When his son grabbed the phone, he told him on April 29 he saw staff members at the academy restrain 16-year-old Cornelius Frederick.
“He said ‘well this kid threw a sandwich. He was being unruly and they couldn’t control him. So four guys tackled him,” Spivey said. “And I was like ‘what do you mean four guys?’ he said like ‘four guys the size of rugby players tackled him.’”
Kalamazoo Police said in a press release that when they arrived at the reform school they found Frederick to be unresponsive.
Two days later, he died at Bronson Hospital.
“At this point I just asked him like 'are you ok?’" Spivey said. “He said ‘yes I’m ok, you know, there’s riots going on. There’s kids jumping out of windows, second story windows.’”
The five-minute conversation left Spivey worried about his son’s mental and emotional well-being, he said.
His son may not process what he saw immediately but in time, it will have an impact him, he said.
“Just know that when it does, it’s going to be bad,” Spivey said. “It really puts me on edge and makes me uneasy about it. Just the fact that he had to witness it firsthand, versus hearing about it, it’s one thing but seeing it is a completely different story.”
Lakeside Academy released an updated statement, though their public relations team Lambert. It says in part:
“We recognize there has been a great deal of unrest over these last few days, including students leaving campus without permission. Additional support staff and team leaders at all levels – clinicians, operations leaders, HR representatives, direct care workers, and others have been deployed to provide Lakeside Academy the enhanced support it needs during this time. Our therapists are and continue to be continuously available to students at any time of day.”

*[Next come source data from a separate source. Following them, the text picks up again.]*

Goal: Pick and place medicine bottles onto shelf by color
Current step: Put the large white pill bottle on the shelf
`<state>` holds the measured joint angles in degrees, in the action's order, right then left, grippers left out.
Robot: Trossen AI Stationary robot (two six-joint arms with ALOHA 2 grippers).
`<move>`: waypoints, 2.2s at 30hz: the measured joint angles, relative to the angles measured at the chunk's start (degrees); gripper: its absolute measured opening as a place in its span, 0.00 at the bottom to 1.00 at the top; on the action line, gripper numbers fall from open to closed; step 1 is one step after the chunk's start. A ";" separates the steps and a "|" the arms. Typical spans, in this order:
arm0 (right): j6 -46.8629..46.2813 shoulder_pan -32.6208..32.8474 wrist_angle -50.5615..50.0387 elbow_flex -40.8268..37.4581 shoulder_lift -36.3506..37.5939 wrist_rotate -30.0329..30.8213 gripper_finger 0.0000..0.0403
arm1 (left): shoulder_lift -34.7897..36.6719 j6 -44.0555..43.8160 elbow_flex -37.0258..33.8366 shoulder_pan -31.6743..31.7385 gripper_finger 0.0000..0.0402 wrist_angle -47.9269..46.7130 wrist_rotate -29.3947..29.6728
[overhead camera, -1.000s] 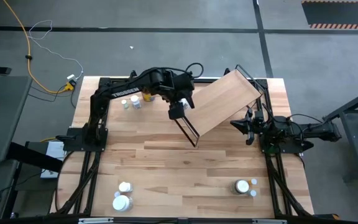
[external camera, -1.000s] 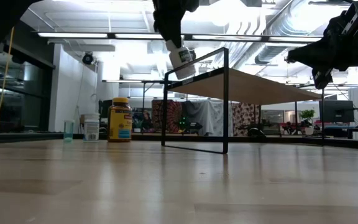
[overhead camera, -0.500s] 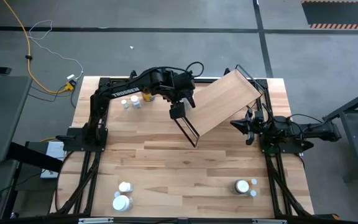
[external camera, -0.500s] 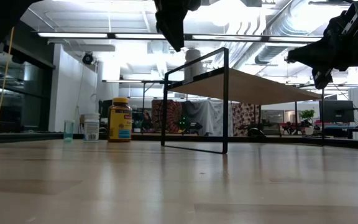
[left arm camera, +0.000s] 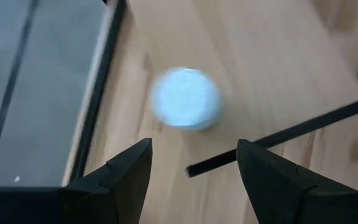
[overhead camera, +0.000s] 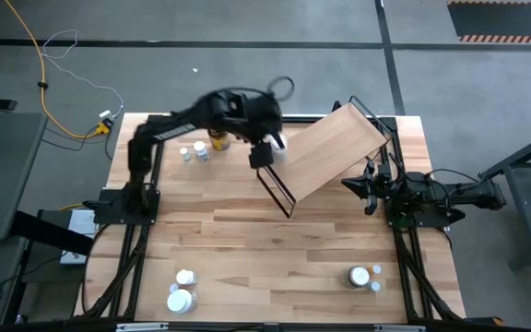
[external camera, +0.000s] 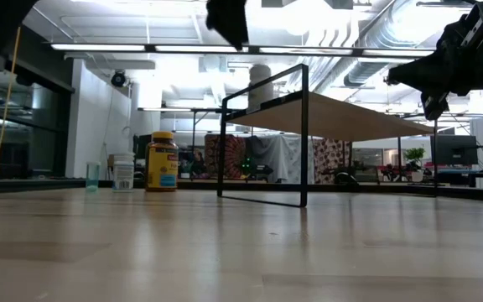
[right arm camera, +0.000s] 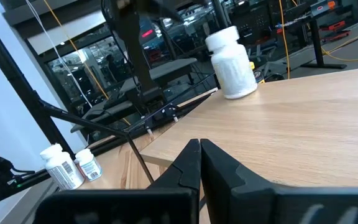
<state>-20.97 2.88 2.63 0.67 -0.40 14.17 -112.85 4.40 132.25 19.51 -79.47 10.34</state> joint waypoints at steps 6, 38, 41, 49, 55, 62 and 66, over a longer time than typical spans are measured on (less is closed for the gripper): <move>0.00 0.01 0.00 0.00 0.00 0.00 0.00 | 10.07 -4.44 -3.67 2.66 0.48 6.91 -3.71; -6.85 0.01 2.79 -0.01 -0.06 0.89 0.00 | 82.68 -21.83 -93.94 -8.24 0.00 76.23 -2.24; -20.06 0.02 10.07 -0.01 0.02 5.01 0.00 | 83.52 -21.83 -93.94 -8.31 0.00 76.25 -2.24; -23.30 0.01 36.06 0.47 -2.69 9.41 0.00 | 83.64 -21.83 -93.94 -8.31 0.00 76.19 -2.22; -19.21 -0.01 24.95 15.41 -18.66 9.86 0.00 | 83.64 -21.79 -93.94 -8.31 0.00 76.16 -0.71; -25.82 -5.02 -4.53 36.61 -44.76 9.58 0.00 | 83.64 -21.80 -93.94 -8.29 0.01 76.12 0.25; -27.20 -11.83 -11.58 43.96 -56.26 4.90 0.00 | 83.61 -21.79 -93.94 -8.29 0.01 76.08 0.29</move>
<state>-48.17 -8.95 -8.95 44.63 -56.67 19.08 -29.23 -17.39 38.30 11.22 -3.40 10.63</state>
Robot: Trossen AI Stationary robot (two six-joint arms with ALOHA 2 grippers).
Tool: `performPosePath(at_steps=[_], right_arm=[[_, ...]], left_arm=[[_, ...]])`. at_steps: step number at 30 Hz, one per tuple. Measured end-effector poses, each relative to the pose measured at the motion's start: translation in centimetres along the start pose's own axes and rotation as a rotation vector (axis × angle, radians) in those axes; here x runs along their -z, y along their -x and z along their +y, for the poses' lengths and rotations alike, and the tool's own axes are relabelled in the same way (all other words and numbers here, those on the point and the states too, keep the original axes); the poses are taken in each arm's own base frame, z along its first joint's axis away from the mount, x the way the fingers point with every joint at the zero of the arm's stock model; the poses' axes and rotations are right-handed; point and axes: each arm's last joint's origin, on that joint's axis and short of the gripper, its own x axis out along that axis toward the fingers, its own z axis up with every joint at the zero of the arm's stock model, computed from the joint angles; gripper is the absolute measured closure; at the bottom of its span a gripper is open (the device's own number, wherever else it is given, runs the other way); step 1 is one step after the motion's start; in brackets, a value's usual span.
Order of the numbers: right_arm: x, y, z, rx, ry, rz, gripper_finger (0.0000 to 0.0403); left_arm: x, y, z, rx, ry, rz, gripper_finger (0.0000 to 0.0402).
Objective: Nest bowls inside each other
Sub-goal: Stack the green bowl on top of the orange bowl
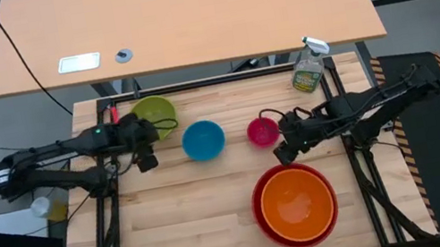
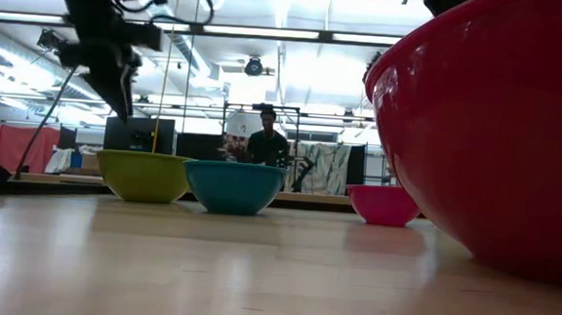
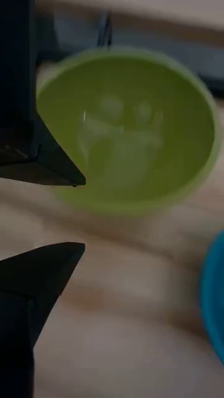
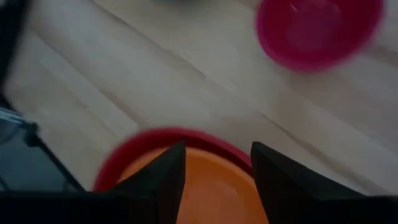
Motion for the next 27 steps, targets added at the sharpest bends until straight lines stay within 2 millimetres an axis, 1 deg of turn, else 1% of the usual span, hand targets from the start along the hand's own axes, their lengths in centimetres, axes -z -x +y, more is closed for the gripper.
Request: performPosePath(at_steps=[3,7,13,18,22,27], right_arm=[[-0.6,0.0,0.4,-0.049,0.015,-0.044,0.0213],[-0.8,0.0,0.5,-0.034,0.028,-0.116,0.0213],[-1.0,0.1,0.4,0.006,0.036,-0.220,0.0213],[-1.0,0.1,0.4,0.010,0.054,-0.226,0.0213],[-1.0,0.1,0.4,0.012,0.062,-0.229,0.0213],[-1.0,0.1,0.4,0.017,0.060,-0.250,0.0213]], left_arm=[[-0.8,-1.3,-0.2,-0.071,-0.106,0.037,0.0239],[-1.7,-2.8,-0.2,-0.076,-0.164,0.067,0.0225],[-2.1,-5.5,0.2,-0.072,-0.164,0.186,0.0190],[-2.2,-7.5,0.8,-0.072,-0.169,0.251,0.0167],[-2.2,-8.9,1.2,-0.064,-0.160,0.300,0.0172],[-2.0,-10.1,1.3,-0.029,-0.153,0.350,0.0208]])
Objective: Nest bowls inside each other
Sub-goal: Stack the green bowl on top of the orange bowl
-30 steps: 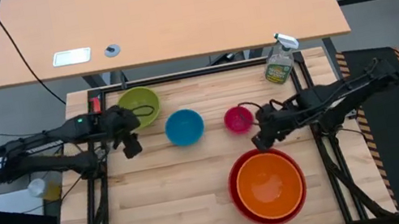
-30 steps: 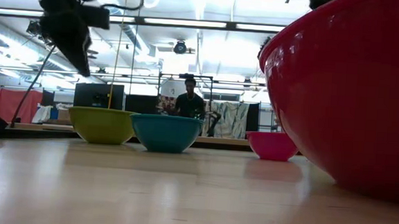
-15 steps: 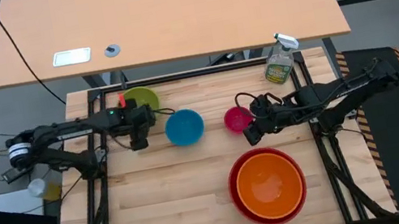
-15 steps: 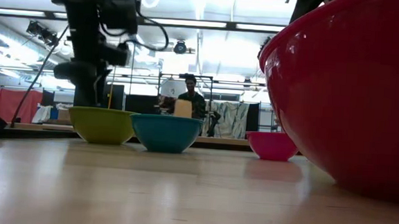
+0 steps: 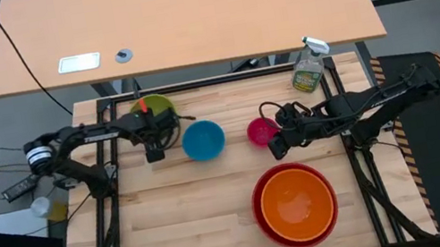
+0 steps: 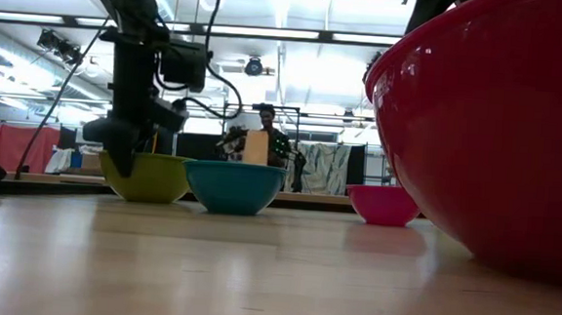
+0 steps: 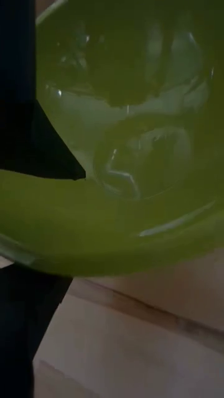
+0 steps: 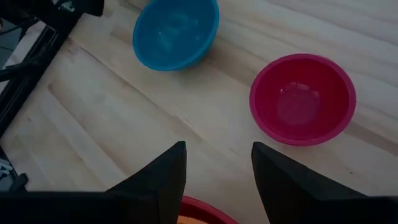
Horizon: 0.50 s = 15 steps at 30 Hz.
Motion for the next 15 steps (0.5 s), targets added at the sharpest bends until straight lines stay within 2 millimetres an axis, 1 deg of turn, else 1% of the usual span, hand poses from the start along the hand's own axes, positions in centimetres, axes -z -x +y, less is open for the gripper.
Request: performPosePath(at_steps=[4,15], right_arm=[[-0.05,-0.01,0.10,-0.009,0.006,-0.008,0.0213],[-0.58,-0.17,-0.02,-0.004,0.011,-0.035,0.0213]], left_arm=[[-0.06,-0.41,-0.09,0.009,-0.029,0.022,0.0249],[-0.06,-0.38,-0.22,0.048,-0.058,0.011,0.0378]])
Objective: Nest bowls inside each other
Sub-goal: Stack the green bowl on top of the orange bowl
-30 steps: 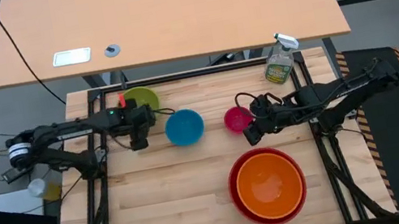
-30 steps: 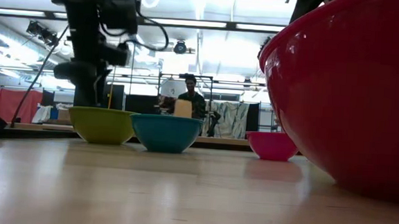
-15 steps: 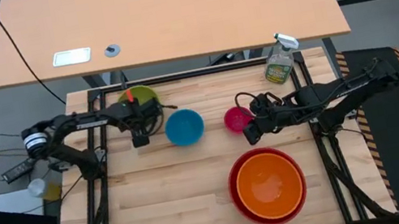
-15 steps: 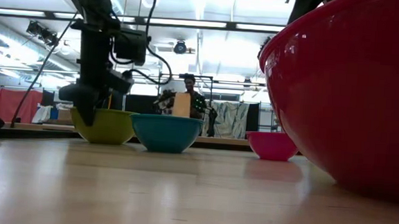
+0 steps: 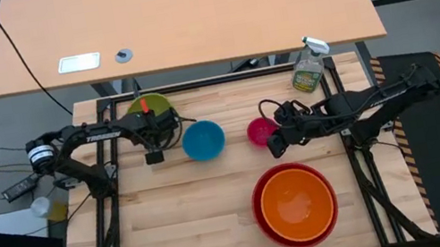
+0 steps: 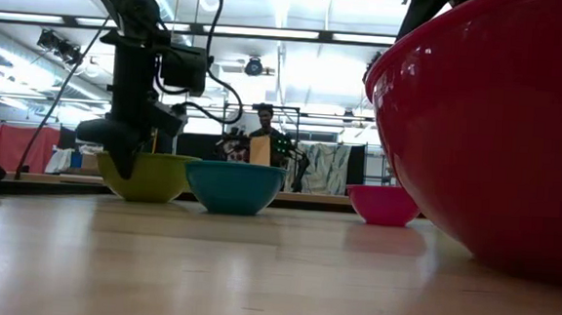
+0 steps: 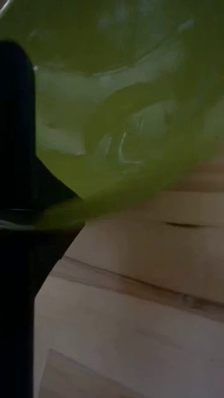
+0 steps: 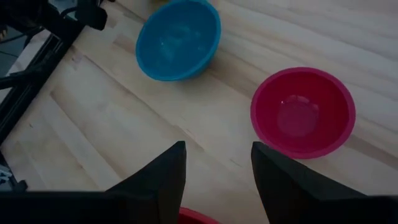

The press release also stated that the staffers involved in the restraining of Frederick have been let go. Others have been placed on administrative leave.
Spivey said he hasn’t seen his son because of the Coronavirus pandemic. However he hopes to see him soon and let him know he’s not alone.
“I’m still here. I’m still thinking about him,” Spivey said. “His mom, his stepdad and my wife are thinking about him. And we are trying to find a way to get him what he needs and to also get him out if need be.”